My bridge database. Continue reading
When experts argue in favor of or against a treatment in bridge, they customarily provide a hand that illustrates the point that they are emphasizing. This has always struck me as somewhat odd. There are 635,013,559,600 possible bridge hands. What does one hand prove?
Ideas about what works in bridge and what does not have changed drastically over the fifty or so years that I have been playing. The fact that I took thirty years off in the middle has made this easy to realize. Many of the “truths” that I learned in the sixties are considered silly by most experts today.
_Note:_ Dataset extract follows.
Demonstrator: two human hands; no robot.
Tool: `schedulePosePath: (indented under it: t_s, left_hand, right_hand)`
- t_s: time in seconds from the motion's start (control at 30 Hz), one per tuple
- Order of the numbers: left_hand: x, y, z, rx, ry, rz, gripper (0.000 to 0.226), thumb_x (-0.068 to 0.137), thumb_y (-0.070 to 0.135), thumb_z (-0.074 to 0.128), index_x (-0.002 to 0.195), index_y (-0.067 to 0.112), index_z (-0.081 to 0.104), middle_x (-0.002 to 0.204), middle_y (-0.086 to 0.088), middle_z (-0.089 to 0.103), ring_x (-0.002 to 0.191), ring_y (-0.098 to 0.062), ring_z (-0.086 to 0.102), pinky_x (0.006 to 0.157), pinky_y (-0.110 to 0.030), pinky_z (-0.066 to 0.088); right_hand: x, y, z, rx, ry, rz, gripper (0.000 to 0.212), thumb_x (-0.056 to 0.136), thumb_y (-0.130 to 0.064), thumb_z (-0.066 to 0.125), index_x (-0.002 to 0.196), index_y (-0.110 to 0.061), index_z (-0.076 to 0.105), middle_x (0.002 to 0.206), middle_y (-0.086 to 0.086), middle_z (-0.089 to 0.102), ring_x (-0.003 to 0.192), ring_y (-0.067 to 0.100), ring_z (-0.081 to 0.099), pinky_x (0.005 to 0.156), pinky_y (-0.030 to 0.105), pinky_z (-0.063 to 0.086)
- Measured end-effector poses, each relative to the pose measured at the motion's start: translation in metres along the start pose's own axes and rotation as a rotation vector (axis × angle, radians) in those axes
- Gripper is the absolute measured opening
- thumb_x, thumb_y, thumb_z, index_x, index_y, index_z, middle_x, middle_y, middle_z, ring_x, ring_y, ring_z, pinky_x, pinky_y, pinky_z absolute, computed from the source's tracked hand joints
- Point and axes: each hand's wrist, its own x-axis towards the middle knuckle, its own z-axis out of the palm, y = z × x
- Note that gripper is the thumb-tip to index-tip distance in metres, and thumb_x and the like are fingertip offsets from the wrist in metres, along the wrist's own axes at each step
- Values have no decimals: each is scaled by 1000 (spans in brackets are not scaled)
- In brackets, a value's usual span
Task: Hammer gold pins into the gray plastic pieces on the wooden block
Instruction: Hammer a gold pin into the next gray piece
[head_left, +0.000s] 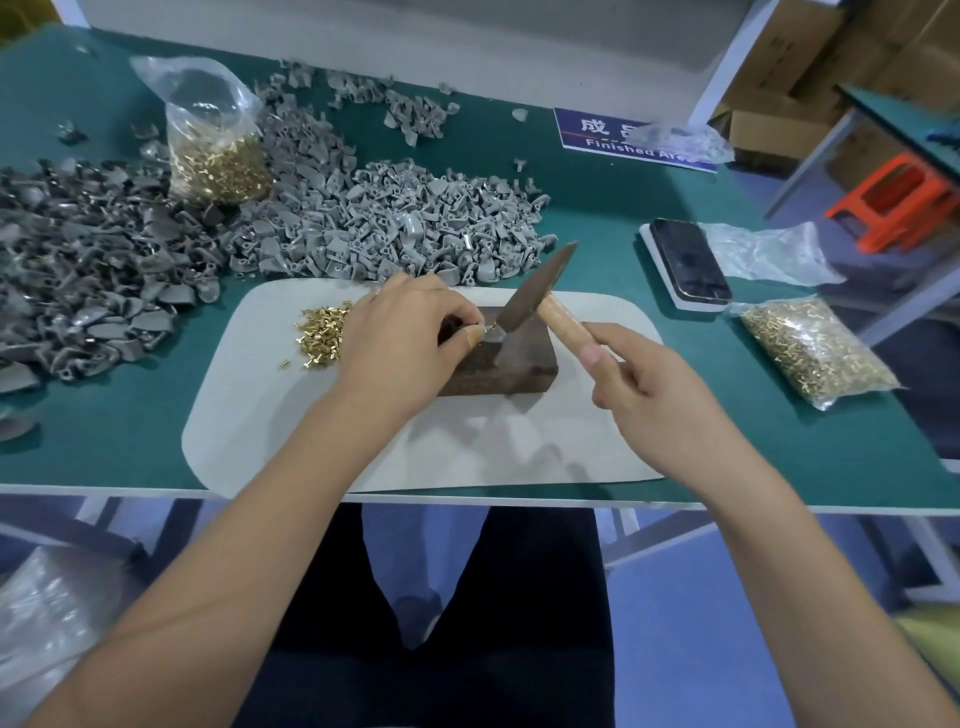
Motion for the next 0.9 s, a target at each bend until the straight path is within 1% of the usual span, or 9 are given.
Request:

On some very important issues there is still no consensus whatever among the experts. I decided that it would be useful to have a database of hands that I could query easily to determine what worked best. The hand records that are often provided at the end of games that use computer generated hands provide a wealth of information. Not only do they show each of the four hands, they also provide the dealer, the vulnerability, and the analysis by Deep Finesse as to what the best contracts are. Many tournaments provide these hand records as pdf files, and hundreds are available over the Internet.
At first I keyed in the results, but this was too labor-intensive for a lazy man like myself. After thinking about this for a while, I devised a process for converting the pdf files downloaded from the Internet into the format of my database. Here is how it (usually) works. 1) I save the pdf file onto my hard drive. 2) I load that file into Adobe Acrobat (not the Reader, the one that you have to pay for). 3) I save it on my hard drive as a postscript file. This is a text file that can be parsed by a program. 4) I run my php program to convert the file to the format of my MySQL database.
The process, which takes only a couple of minutes, results in thirty-six new records on my database. It currently has approximately twenty thousand hands.
Unfortunately, the algorithm is not perfect. Sometimes my copy of Acrobat is not able to read the pdf files. Sometimes my program is not able to parse the postscript file correctly. The latter problem can be fixed if I am willing to put the time into improving the program’s logic, which was built without any documentation of the formats used in creating the pdf files. At present, I do not know what to do about the first issue.
In subsequent posts I will provide some of the results of my queries of the database.